Clinic of Infectious Diseases, Department of Medicine, Azienda Ospedaliera di Perugia, Santa Maria Hospital, 06100 Perugia, Italy
Chiara Molteni
Infectious Disease Unit, Ospedale A. Manzoni, 23900 Lecco, Italy
Laura Valsecchi
Infectious Disease Unit (I Division), ASST Fatebenefratelli Sacco, 20157 Milan, Italy
Cecilia Costa
Infectious Diseases Department, SOC 1, USLCENTROFIRENZE, Santa Maria Annunziata Hospital, 50012 Florence, Italy
Benedetto Maurizio Celesia
Unit of Infectious Diseases, University of Catania, ARNAS Garibaldi, 95124 Catania, Italy
Giustino Parruti
Infectious Diseases Unit, Pescara General Hospital, 66020 Pescara, Italy
Giovanni Francesco Pellicanò
Unit of Infectious Diseases, Department of Human Pathology of the Adult and the Developmental Age “G. Barresi”, University of Messina, 98122 Messina, Italy
Eleonora Sarchi
Infectious Diseases Unit, SS. Antonio e Biagio e Cesare Arrigo Hospital, 15121 Alessandria, Italy
Antonio Cascio
Infectious and Tropical Diseases Unit, Department of Health Promotion, Mother and Child Care, Internal Medicine and Medical Specialties (PROMISE), University of Palermo, 90133 Palermo, Italy
Giovanni Cenderello
Infectious Disease Unit, Sanremo Hospital, 18038 Sanremo, Italy
Katia Falasca
Clinic of Infectious Diseases, Department of Medicine and Science of Aging, University “G. d” Annunzio’ Chieti-Pescara, 66100 Chieti, Italy
In the last years, many antiretroviral drugs (ART) have been developed with increased efficacy. Nowadays, the main reasons for treatment switches are adverse events, proactive strategy or simplification. We conducted a retrospective cohort study to investigate the reason for treatment interruption in the last 20 years. We merged data of eight cohorts of the SCOLTA project: lopinavir/r (LPV), atazanavir/r (ATV), darunavir/r or /c (DRV), rilpivirine (RPV), raltegravir (RAL), elvitegravir/c (EVG), dolutegravir (DTG) and bictegravir (BIC). We included 4405 people with HIV (PWH). Overall, 664 (15.1%), 489 (11.1%), and 271 (6.2%) PWH interrupted the treatment in the first, second, and third years after starting a new ART. Looking at the interruption in the first year, the most frequent causes were adverse events (3.8%), loss to follow-up (3.7%), patients’ decisions (2.6%), treatment failure (1.7%), and simplification (1.3%).

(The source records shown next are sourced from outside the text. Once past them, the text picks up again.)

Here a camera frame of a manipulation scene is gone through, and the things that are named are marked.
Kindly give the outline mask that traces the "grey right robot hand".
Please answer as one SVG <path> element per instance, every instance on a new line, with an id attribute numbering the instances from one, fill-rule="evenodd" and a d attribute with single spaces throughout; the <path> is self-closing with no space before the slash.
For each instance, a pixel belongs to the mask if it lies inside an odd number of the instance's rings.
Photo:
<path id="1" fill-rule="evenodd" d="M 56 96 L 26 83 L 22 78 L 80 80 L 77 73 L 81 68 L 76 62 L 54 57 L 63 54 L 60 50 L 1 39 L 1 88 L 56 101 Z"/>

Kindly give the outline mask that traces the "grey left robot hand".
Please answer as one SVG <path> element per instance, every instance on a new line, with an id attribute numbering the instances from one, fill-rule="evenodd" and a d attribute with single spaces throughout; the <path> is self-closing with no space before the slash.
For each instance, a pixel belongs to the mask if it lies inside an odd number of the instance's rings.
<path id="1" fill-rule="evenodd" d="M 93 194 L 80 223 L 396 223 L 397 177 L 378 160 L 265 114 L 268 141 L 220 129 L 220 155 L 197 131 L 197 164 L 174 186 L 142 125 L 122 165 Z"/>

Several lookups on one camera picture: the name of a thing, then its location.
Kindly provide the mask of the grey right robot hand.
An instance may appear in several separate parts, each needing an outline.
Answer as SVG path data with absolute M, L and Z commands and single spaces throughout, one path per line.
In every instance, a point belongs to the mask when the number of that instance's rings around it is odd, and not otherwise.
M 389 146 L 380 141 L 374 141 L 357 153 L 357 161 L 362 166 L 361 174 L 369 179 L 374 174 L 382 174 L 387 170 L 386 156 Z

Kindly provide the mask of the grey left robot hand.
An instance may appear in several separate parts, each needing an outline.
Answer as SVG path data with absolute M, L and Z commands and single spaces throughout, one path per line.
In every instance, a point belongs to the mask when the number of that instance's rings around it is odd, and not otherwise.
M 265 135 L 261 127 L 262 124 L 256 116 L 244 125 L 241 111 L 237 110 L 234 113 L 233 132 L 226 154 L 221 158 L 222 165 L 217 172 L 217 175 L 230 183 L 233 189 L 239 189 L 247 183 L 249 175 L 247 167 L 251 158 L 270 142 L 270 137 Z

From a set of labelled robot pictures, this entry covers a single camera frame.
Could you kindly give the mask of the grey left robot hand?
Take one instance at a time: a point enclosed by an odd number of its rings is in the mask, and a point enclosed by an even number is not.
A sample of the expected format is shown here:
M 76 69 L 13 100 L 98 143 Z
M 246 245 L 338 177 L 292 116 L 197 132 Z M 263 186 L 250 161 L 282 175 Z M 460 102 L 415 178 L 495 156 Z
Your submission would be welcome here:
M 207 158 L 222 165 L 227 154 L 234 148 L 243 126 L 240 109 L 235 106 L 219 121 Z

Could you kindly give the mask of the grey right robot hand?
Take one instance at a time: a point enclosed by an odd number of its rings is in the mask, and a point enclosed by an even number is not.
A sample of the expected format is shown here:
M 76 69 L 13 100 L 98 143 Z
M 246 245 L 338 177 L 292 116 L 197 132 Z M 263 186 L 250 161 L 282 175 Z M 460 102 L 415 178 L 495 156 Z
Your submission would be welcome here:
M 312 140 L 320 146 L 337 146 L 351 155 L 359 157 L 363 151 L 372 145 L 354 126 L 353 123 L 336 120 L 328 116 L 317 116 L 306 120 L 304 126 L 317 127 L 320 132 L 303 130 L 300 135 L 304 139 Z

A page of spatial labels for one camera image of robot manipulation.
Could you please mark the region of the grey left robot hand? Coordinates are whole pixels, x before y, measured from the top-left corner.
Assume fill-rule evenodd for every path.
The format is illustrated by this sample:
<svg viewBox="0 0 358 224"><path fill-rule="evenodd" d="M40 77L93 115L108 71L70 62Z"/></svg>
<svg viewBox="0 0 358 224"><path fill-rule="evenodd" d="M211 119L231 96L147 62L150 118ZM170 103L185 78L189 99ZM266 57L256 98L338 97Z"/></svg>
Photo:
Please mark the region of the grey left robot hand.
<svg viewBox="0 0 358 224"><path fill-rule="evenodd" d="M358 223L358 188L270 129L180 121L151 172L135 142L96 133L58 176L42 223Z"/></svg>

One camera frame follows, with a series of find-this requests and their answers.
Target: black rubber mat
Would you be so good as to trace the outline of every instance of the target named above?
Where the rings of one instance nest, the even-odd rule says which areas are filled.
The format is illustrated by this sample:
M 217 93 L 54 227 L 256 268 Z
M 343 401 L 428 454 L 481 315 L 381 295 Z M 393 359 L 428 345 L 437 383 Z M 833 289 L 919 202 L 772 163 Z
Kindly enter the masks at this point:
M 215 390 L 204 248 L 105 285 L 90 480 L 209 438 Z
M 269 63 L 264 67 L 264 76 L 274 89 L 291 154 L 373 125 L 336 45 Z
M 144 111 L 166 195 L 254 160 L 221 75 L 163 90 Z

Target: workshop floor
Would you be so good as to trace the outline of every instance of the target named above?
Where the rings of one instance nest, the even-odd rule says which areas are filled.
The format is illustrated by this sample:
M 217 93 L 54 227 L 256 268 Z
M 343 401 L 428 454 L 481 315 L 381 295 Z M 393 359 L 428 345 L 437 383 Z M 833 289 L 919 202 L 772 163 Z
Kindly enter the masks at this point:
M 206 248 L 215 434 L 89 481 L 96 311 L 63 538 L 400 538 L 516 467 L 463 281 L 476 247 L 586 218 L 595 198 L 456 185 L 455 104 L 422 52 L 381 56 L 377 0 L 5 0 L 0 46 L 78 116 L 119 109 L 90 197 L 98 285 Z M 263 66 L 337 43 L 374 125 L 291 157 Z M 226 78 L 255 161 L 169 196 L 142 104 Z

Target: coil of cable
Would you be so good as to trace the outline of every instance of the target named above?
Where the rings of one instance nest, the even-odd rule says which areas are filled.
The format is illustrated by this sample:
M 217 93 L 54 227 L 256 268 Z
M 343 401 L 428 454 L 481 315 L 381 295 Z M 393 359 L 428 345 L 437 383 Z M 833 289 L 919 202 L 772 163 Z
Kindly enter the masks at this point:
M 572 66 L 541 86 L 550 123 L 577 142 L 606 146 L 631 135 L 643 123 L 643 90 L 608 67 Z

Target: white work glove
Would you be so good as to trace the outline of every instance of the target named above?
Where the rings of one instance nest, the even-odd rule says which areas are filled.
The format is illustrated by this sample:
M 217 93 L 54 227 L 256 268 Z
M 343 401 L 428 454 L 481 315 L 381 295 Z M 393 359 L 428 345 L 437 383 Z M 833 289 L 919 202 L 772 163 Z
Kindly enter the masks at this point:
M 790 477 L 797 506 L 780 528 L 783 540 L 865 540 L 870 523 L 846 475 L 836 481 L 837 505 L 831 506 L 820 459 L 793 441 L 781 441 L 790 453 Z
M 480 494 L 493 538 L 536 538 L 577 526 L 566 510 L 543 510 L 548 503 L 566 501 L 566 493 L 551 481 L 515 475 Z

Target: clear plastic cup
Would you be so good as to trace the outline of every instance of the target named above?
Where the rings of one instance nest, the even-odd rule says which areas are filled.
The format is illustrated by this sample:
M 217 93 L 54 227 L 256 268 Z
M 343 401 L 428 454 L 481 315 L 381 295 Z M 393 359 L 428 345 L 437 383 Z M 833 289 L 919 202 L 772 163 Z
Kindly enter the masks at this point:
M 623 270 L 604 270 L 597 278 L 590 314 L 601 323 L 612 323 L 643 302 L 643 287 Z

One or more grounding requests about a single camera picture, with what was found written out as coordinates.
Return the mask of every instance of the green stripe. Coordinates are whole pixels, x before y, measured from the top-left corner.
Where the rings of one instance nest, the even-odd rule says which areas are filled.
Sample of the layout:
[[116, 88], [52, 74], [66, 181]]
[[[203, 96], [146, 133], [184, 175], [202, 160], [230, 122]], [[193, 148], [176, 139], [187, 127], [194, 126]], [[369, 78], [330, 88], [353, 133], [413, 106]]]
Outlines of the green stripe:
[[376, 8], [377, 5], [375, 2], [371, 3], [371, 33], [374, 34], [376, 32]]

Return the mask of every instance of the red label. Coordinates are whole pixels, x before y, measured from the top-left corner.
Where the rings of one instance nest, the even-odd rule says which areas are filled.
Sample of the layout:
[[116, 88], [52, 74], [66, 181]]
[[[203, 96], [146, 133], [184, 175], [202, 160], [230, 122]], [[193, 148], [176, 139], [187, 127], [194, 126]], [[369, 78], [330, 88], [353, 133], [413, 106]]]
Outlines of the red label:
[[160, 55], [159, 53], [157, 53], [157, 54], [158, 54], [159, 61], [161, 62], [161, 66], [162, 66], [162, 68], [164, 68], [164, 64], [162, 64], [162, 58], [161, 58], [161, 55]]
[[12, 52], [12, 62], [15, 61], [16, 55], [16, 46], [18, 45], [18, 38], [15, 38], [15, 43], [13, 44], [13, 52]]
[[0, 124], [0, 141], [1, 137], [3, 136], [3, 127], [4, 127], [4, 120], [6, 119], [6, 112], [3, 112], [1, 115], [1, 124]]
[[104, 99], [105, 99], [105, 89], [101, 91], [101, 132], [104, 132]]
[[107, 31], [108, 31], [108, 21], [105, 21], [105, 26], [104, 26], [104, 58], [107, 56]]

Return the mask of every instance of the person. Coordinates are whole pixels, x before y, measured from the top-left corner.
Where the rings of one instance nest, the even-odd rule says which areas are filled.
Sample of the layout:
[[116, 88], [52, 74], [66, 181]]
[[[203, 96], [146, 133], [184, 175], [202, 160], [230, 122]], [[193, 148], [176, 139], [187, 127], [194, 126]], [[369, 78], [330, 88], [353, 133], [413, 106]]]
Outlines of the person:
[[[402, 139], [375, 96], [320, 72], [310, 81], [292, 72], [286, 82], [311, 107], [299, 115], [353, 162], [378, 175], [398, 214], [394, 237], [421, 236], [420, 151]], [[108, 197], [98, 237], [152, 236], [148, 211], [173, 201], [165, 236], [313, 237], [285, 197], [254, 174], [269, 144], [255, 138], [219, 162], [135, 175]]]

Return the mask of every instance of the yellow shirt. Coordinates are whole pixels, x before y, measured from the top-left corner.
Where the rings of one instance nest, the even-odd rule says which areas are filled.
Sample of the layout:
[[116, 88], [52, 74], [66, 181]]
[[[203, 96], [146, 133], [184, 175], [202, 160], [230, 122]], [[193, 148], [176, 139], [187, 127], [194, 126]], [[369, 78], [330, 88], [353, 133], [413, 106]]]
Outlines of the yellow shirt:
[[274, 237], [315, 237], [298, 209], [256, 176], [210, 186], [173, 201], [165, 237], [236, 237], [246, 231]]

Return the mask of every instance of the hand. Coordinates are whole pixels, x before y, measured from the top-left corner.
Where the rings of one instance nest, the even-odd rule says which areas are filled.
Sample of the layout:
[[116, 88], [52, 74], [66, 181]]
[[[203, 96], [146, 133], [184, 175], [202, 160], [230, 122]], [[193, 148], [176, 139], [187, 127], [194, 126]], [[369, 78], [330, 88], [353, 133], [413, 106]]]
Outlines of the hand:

In the multivariate analysis regarding experienced patients, treatment with LPV, ATV, RPV or EVG/c, having less than 250 CD4 cells/mL, history of intravenous drug use, and HCV positivity were associated with an increased risk of interruption. In naive people, only LPV/r was associated with an increased risk of interruption, while RPV was associated with a lower risk. In conclusion, our data on more than 4400 PWH show that adverse events have represented the most frequent cause of treatment interruptions in the first year of ART (3.84%). Treatment discontinuations were more frequent during the first year of follow-up and decreased thereafter. First-generation PI in both naïve and experienced PWH, and EVG/c, in experienced PWH, were associated with a higher risk of treatment interruptions.